In Boxer's (In the Floyd Archives, 2001) satirical graphic-novel sequel, a group of animals searches for a new psychoanalyst after Freudian Dr. Floyd abandons them.
Bunnyman, Mr. Wolfman, Rat Ma'am, and Lambskin are all former patients of Dr. Floyd. Sadly, the bird psychoanalyst has flown away and left the four in the woods, their therapy incomplete. Rat Ma'am suggests performing a sacrifice or burning an effigy of Dr. Floyd, which eventually becomes a much tamer "weenie roast." For more structure, the group may simply need, as Rat Ma'am puts it, "a really watchful psychoanalyst." Bunnyman, who has an Oedipal complex, nominates Lambskin, his surrogate mother, whose wool he often gingerly strokes. Kids' games, such as the titular "Mother May I?" become the animals' new form of therapy. But when that's not enough, Lambskin produces a little black sheep from her pocket: Melanin Klein.

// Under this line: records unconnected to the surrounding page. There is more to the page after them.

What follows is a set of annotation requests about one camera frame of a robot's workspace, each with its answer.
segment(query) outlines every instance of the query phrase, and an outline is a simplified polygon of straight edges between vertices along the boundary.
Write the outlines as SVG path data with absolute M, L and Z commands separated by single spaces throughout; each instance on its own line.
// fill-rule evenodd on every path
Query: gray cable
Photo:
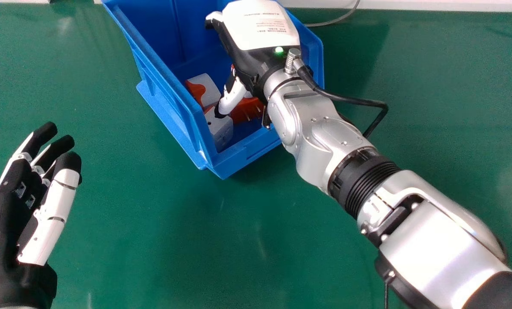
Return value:
M 351 15 L 354 14 L 354 12 L 356 11 L 357 7 L 359 6 L 359 3 L 361 2 L 361 0 L 357 0 L 356 4 L 354 5 L 354 7 L 348 11 L 346 14 L 336 18 L 336 19 L 333 19 L 333 20 L 329 20 L 329 21 L 324 21 L 322 23 L 315 23 L 315 24 L 305 24 L 306 27 L 309 27 L 309 28 L 313 28 L 313 27 L 322 27 L 322 26 L 328 26 L 328 25 L 332 25 L 332 24 L 336 24 L 336 23 L 339 23 L 341 22 L 342 20 L 345 20 L 346 18 L 350 17 Z

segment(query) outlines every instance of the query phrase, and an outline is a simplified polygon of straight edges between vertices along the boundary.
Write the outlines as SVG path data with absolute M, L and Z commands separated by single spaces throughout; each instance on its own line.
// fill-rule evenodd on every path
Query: blue bin
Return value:
M 185 80 L 208 73 L 222 89 L 231 59 L 205 17 L 229 0 L 108 0 L 105 8 L 132 48 L 142 81 L 137 89 L 180 143 L 193 163 L 226 179 L 280 145 L 275 130 L 260 120 L 236 125 L 229 145 L 217 152 L 203 111 L 184 86 Z M 323 44 L 291 15 L 299 31 L 305 62 L 323 86 Z

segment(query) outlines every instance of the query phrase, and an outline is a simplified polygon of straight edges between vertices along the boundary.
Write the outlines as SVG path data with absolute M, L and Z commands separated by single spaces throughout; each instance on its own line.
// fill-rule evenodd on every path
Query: green led
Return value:
M 285 53 L 285 49 L 283 49 L 281 46 L 275 47 L 276 55 L 283 55 L 284 53 Z

Melanin treats Bunnyman, Mr. Wolfman, and Rat Ma'am as her children—and treats her kids as patients, including kids from her own pocket: Melittle Little, Little Hans, and Squiggle Piggle. Her brand of psychoanalysis is decidedly different than Dr. Floyd's; for instance, she believes that everyone, even her children, is "strangely attracted" to her. But, with luck, Melanin will still be able to help the neurotic animals. Boxer's previous book spoofed Sigmund Freud, but this follow-up concentrates primarily on psychoanalysts Melanie Klein and D.W. Winnicott. The delightful story is generally surreal, with objects appearing out of nowhere (such as a toy train) and Bunnyman having apparent hallucinations involving Dr. Floyd. Nevertheless, the comedy is abundant and perhaps best appreciated after perusing the author's historical notes at the end. For example, Melanin asks the animals to create squiggles out of Squiggle Piggle's pliable tail, which, Boxer explains, is based on a therapeutic drawing game that Winnicott created for kids. As in her preceding book, Boxer offers clear, simple artwork that suitably resembles children's drawings, and it includes moments of praiseworthy visual humor, such as Rat Ma'am pointing to her own thought balloon: "Those are my little black thoughts."
A kooky and witty illustrated tale that's full of intelligence and educational value.